**TRY IT**
Return the full listing word for word, but drop every picture from it.
*** Opening of COLLECTED MATERIAL ***
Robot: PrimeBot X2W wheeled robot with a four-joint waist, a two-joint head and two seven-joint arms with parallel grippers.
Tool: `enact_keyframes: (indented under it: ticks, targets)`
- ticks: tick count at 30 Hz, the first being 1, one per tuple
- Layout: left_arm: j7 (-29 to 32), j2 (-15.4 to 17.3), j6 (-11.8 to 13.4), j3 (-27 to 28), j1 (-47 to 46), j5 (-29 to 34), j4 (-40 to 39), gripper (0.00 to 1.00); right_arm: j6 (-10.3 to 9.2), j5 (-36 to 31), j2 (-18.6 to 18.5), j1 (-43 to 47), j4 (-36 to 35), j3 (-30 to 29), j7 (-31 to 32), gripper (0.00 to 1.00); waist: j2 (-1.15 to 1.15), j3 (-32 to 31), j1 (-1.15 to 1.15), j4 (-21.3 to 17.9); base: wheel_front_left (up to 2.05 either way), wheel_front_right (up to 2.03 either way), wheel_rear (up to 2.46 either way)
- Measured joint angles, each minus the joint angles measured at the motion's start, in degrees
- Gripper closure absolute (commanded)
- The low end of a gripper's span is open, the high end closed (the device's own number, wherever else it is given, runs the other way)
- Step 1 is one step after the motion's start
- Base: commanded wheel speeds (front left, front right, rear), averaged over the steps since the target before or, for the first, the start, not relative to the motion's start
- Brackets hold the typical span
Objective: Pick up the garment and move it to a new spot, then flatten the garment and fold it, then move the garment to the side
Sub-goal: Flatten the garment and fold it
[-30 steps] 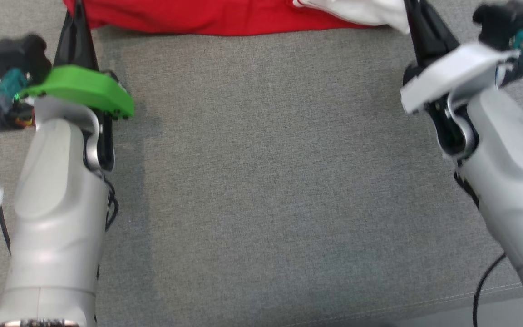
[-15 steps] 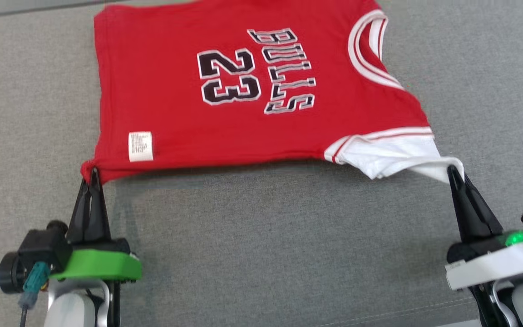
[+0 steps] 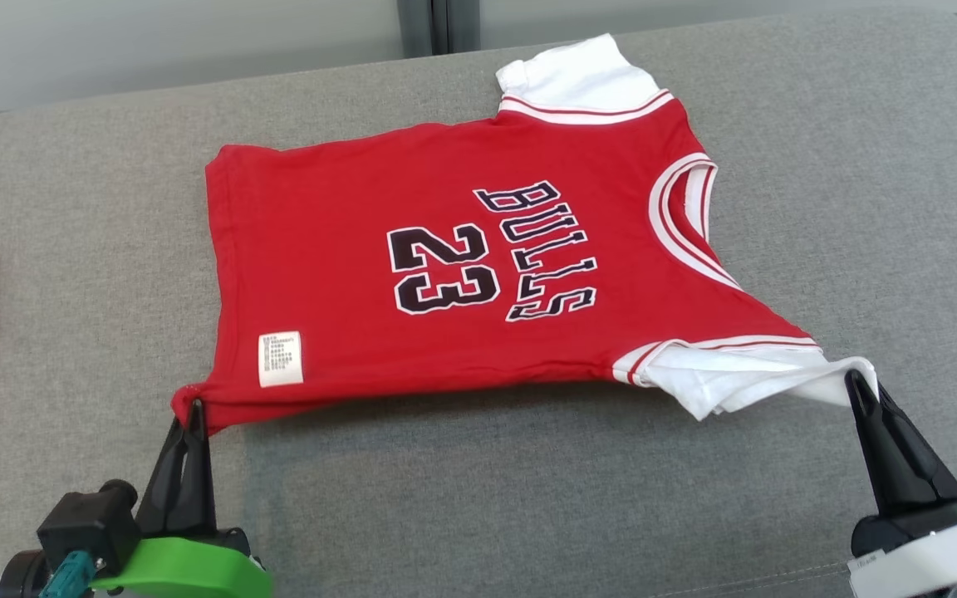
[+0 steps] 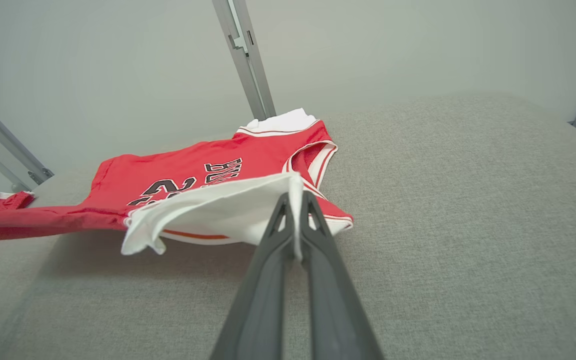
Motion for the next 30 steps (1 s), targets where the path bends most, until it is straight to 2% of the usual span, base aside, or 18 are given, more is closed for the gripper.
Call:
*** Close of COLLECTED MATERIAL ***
**ANSWER**
Robot: PrimeBot X2W wheeled robot with a four-joint waist, a two-joint head and two seven-joint arms with parallel grippers.
Tool: `enact_keyframes: (indented under it: ticks, targets)`
- ticks: tick count at 30 Hz, the first being 1, one per tuple
- Layout: left_arm: j7 (-29 to 32), j2 (-15.4 to 17.3), j6 (-11.8 to 13.4), j3 (-27 to 28), j1 (-47 to 46), j5 (-29 to 34), j4 (-40 to 39), gripper (0.00 to 1.00); right_arm: j6 (-10.3 to 9.2), j5 (-36 to 31), j2 (-18.6 to 18.5), j1 (-43 to 47), j4 (-36 to 35), j3 (-30 to 29), j7 (-31 to 32), gripper (0.00 to 1.00); waist: j2 (-1.15 to 1.15), j3 (-32 to 31), j1 (-1.15 to 1.15), j4 (-21.3 to 17.9); base: wheel_front_left (up to 2.05 either way), wheel_front_right (up to 2.03 either way), wheel_rear (up to 2.46 either way)
- Measured joint angles, each minus the joint angles measured at the motion's start, in degrees
- Gripper closure absolute (commanded)
- The low end of a gripper's span is open, the high end closed (the device's own number, wherever else it is given, runs the other way)
- Step 1 is one step after the motion's start
- Base: commanded wheel speeds (front left, front right, rear), averaged over the steps since the target before or, for the first, the start, not relative to the motion's start
- Brackets hold the typical span
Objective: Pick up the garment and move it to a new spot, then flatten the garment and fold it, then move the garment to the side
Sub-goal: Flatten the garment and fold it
[-30 steps] 
[-15 steps] 
[+0 steps] 
[+0 steps] 
Motion for the next 30 steps (1 s), targets where the path bends most, until it is straight to 2% of the usual span, base aside, or 18 are given, more is closed for the gripper.
Call:

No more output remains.